Every line below that mentions the word "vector" should be copied out.

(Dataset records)
● ● ●
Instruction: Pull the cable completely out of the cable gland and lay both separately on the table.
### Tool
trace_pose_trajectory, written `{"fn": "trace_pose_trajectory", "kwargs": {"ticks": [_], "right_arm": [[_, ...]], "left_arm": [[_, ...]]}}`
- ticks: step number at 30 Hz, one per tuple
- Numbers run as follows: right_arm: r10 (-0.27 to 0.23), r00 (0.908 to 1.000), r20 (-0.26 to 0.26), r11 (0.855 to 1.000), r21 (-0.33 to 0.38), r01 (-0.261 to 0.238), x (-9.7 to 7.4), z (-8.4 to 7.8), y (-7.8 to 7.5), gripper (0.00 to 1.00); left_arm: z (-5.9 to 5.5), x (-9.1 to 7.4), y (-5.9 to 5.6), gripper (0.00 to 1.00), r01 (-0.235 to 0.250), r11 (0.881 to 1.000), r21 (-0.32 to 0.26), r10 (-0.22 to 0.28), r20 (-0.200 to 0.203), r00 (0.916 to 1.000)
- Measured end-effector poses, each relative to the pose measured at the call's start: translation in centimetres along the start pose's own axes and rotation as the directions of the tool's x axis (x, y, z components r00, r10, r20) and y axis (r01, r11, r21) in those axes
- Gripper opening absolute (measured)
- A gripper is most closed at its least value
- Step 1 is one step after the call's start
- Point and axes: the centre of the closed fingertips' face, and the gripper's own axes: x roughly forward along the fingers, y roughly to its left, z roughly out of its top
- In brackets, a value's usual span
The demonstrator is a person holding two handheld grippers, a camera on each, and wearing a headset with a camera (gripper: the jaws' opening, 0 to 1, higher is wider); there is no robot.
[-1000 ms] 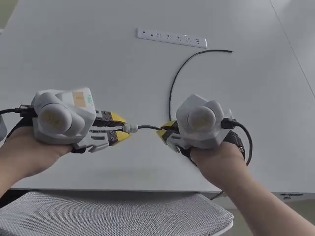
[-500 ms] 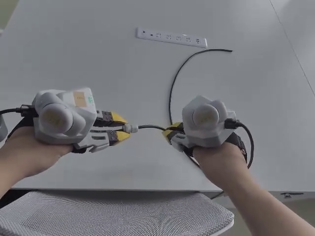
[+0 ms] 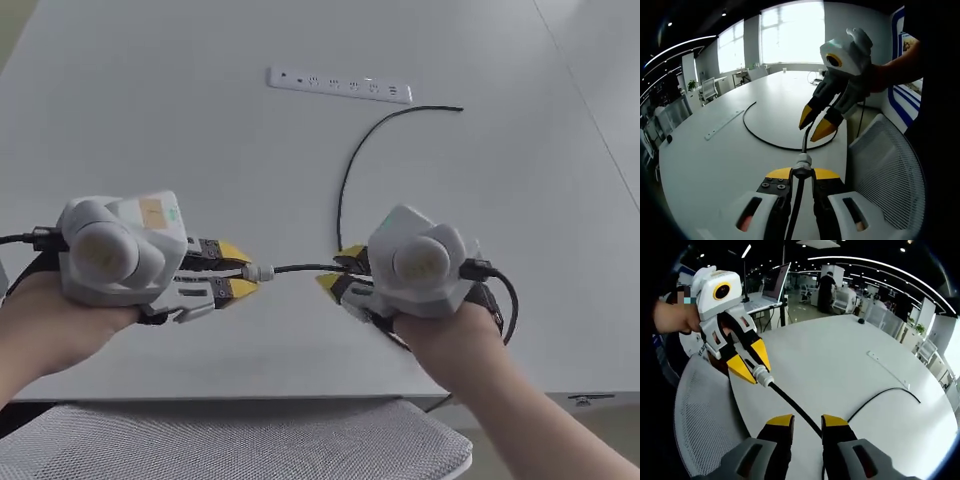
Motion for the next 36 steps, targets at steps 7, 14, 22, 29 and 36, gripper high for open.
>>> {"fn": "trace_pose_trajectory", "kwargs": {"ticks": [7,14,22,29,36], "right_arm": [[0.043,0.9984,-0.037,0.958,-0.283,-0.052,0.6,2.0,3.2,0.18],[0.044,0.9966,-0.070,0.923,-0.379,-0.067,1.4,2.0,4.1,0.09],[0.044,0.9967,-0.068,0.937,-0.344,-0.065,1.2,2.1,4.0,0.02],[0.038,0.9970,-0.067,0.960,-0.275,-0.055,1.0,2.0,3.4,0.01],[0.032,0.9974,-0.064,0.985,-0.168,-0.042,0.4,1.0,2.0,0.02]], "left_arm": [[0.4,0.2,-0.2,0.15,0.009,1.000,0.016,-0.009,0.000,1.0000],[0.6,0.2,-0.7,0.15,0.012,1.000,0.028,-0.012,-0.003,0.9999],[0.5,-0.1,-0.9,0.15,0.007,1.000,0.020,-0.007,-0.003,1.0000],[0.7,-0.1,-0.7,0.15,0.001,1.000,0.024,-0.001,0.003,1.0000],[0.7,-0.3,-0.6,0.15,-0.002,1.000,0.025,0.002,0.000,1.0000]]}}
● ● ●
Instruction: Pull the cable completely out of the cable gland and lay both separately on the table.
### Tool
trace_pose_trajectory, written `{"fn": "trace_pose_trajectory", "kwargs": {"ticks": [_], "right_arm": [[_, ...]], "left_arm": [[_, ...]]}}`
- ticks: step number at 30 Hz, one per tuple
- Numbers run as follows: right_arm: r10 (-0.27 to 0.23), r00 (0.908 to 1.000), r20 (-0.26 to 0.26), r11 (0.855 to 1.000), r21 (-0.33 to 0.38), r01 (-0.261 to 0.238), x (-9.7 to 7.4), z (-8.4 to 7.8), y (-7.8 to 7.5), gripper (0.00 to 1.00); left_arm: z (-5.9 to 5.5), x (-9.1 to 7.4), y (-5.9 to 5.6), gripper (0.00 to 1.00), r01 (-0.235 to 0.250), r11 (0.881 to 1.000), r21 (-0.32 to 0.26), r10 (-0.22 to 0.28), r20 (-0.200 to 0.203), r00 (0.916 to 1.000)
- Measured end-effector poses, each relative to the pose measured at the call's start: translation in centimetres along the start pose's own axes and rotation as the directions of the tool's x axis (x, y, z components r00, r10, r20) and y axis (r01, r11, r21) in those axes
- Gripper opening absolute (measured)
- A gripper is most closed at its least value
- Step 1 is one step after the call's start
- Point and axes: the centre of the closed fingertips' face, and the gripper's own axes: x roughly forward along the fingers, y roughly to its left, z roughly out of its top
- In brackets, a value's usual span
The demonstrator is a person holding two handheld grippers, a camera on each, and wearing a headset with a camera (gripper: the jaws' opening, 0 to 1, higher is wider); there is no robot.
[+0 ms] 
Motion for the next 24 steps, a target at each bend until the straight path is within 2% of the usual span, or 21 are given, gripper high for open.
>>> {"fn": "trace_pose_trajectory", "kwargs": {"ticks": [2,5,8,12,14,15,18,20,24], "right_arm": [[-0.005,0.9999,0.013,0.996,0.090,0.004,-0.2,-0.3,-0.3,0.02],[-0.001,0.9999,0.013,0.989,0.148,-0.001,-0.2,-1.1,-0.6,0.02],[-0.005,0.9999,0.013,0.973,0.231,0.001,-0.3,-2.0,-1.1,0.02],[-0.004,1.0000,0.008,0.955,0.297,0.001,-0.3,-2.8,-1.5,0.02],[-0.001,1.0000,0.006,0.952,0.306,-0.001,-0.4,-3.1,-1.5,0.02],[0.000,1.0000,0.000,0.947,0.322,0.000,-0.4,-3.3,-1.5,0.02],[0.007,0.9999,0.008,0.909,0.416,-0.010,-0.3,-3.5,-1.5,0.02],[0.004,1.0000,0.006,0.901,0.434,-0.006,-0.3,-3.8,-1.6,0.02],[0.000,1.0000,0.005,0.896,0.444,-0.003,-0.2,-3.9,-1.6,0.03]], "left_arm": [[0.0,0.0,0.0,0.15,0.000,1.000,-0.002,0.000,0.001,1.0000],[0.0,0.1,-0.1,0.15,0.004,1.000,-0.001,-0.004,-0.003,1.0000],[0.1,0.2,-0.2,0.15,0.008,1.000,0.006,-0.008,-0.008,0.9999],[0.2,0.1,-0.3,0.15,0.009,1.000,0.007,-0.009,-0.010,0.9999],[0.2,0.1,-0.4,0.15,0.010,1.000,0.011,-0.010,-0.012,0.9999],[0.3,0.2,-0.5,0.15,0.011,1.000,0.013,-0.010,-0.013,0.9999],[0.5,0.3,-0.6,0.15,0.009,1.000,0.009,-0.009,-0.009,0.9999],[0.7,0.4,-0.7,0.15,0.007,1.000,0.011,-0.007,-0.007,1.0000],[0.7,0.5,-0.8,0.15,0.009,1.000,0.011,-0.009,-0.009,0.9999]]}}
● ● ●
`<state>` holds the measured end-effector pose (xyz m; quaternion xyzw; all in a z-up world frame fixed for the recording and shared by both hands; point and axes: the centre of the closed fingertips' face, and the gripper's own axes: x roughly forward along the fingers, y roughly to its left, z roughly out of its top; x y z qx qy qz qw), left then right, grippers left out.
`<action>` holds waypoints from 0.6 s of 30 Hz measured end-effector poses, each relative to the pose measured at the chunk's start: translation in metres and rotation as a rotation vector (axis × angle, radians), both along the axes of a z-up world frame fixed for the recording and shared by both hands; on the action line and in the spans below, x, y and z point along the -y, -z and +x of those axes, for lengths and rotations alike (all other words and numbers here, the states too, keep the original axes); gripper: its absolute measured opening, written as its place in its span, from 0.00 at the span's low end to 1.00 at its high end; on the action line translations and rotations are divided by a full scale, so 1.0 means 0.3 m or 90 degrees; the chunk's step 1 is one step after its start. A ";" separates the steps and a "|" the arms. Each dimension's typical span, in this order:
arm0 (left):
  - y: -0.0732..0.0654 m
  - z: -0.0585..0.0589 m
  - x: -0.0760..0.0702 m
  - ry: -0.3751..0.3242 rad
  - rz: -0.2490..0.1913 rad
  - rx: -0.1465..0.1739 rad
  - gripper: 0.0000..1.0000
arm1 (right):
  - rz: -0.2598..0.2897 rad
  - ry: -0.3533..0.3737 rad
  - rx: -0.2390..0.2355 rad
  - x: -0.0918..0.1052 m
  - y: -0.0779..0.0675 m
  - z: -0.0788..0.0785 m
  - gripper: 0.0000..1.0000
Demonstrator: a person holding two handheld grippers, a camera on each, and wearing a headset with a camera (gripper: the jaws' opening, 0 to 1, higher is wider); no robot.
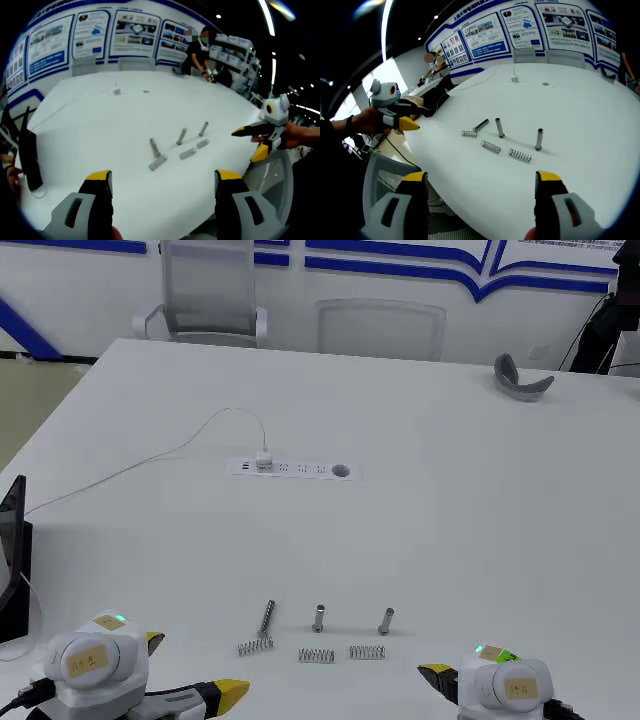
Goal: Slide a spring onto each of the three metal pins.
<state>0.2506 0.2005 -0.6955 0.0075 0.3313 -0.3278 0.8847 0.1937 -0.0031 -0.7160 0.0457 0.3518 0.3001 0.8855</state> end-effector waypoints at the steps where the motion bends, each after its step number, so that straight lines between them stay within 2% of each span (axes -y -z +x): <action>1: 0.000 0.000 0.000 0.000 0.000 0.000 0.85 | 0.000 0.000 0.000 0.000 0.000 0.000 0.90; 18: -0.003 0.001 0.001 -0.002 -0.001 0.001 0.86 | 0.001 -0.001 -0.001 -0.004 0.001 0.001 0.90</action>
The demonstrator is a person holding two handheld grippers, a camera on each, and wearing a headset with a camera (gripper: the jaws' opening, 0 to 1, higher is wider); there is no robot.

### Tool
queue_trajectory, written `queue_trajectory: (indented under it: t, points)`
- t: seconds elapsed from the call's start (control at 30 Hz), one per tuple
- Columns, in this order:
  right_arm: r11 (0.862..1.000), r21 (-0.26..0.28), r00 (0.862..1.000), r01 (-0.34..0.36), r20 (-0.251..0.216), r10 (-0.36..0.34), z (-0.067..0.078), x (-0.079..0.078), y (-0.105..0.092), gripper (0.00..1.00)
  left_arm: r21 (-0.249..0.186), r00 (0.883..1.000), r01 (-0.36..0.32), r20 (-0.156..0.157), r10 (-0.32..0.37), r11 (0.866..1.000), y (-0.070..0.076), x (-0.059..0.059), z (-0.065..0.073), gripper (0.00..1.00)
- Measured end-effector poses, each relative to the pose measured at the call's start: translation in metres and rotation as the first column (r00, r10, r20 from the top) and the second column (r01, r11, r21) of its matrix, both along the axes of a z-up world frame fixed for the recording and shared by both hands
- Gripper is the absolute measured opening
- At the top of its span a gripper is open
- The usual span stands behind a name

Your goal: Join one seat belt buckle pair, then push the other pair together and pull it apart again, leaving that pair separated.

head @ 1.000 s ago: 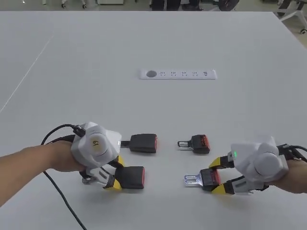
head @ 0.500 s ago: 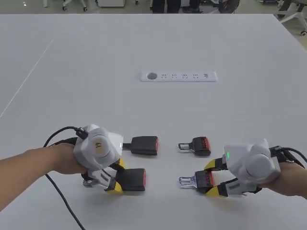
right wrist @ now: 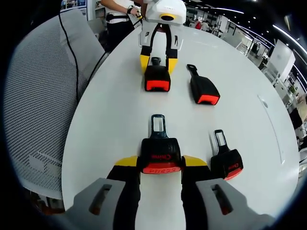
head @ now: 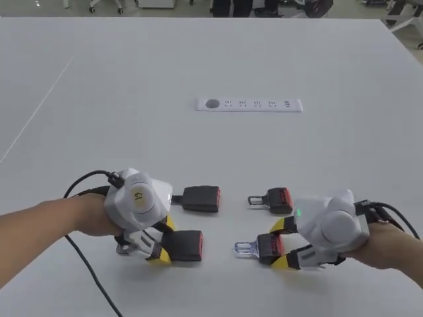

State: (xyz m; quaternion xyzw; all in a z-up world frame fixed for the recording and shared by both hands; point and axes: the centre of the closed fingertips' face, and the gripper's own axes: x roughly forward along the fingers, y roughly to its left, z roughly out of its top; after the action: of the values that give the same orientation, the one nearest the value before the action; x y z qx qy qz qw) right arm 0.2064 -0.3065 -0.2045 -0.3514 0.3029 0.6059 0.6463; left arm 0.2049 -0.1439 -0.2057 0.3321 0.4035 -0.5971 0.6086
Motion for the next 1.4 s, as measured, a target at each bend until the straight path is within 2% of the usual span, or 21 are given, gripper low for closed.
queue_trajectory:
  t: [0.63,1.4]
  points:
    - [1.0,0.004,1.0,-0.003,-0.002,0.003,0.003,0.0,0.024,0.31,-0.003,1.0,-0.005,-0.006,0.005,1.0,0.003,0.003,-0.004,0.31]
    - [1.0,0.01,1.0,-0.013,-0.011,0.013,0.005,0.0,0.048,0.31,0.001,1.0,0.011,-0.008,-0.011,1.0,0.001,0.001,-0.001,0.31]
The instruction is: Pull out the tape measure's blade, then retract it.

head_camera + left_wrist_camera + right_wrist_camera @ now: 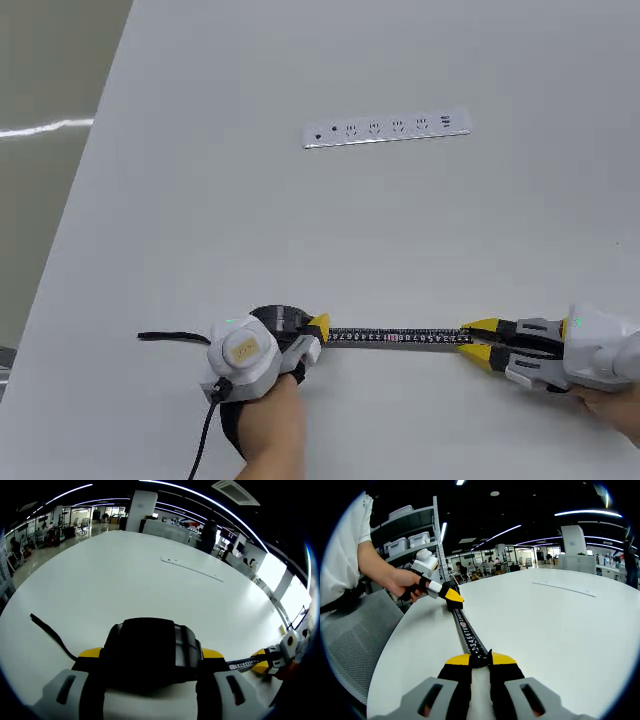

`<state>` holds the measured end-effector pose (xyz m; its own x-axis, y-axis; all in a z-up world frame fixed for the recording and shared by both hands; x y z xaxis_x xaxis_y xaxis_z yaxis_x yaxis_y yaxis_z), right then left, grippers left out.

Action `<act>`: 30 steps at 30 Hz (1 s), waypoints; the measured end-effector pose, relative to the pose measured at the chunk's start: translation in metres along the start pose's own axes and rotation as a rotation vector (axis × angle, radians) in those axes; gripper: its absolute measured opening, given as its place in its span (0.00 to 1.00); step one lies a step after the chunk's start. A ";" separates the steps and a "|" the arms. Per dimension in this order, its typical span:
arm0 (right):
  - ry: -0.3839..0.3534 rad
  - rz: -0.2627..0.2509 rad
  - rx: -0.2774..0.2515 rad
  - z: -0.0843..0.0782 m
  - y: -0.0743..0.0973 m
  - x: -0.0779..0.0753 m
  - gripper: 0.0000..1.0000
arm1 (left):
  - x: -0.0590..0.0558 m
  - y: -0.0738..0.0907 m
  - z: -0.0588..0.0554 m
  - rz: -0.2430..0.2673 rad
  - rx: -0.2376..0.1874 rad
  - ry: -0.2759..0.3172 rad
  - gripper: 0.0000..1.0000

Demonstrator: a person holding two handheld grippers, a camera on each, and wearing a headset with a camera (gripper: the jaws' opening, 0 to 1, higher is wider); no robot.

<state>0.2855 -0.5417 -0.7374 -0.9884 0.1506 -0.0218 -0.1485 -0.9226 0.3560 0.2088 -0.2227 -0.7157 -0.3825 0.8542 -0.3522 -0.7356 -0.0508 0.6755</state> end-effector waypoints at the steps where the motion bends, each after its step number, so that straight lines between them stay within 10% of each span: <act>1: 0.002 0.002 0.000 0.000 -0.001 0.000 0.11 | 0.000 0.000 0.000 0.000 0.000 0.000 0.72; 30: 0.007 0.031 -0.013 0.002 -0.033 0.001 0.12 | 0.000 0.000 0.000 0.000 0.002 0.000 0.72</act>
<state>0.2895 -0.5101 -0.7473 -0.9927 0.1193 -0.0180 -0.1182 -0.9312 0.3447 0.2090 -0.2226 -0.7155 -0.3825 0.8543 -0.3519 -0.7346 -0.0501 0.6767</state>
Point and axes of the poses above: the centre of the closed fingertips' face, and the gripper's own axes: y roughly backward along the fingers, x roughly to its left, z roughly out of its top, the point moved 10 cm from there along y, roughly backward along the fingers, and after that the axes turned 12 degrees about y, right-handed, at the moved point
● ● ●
- [Reply]:
`<action>` holds waypoints from 0.6 s of 30 Hz measured end-effector poses, each relative to the pose measured at the chunk's start: translation in metres and rotation as a rotation vector (axis × angle, radians), both along the axes of a z-up world frame fixed for the recording and shared by both hands; on the action line and in the spans below, x, y and z point along the -y, -z and +x of those axes, for lengths and rotations alike (all other words and numbers here, the states too, keep the original axes); gripper: its absolute measured opening, written as its place in its span, from 0.00 at the span's low end to 1.00 at its high end; on the action line translations and rotations are divided by a full scale, so 1.0 means 0.3 m or 90 degrees; the chunk's step 1 is one step after its start. A ";" separates the steps and a "|" the arms. Each dimension's typical span, in this order:
Action `<act>`: 30 steps at 30 Hz (1 s), waypoints; the measured end-effector pose, relative to the pose measured at the chunk's start: translation in metres along the start pose's own axes and rotation as a rotation vector (axis × angle, radians) in those axes; gripper: its absolute measured opening, given as its place in its span (0.00 to 1.00); step one lies a step after the chunk's start. A ";" separates the steps and a "|" the arms. Per dimension in this order, its typical span:

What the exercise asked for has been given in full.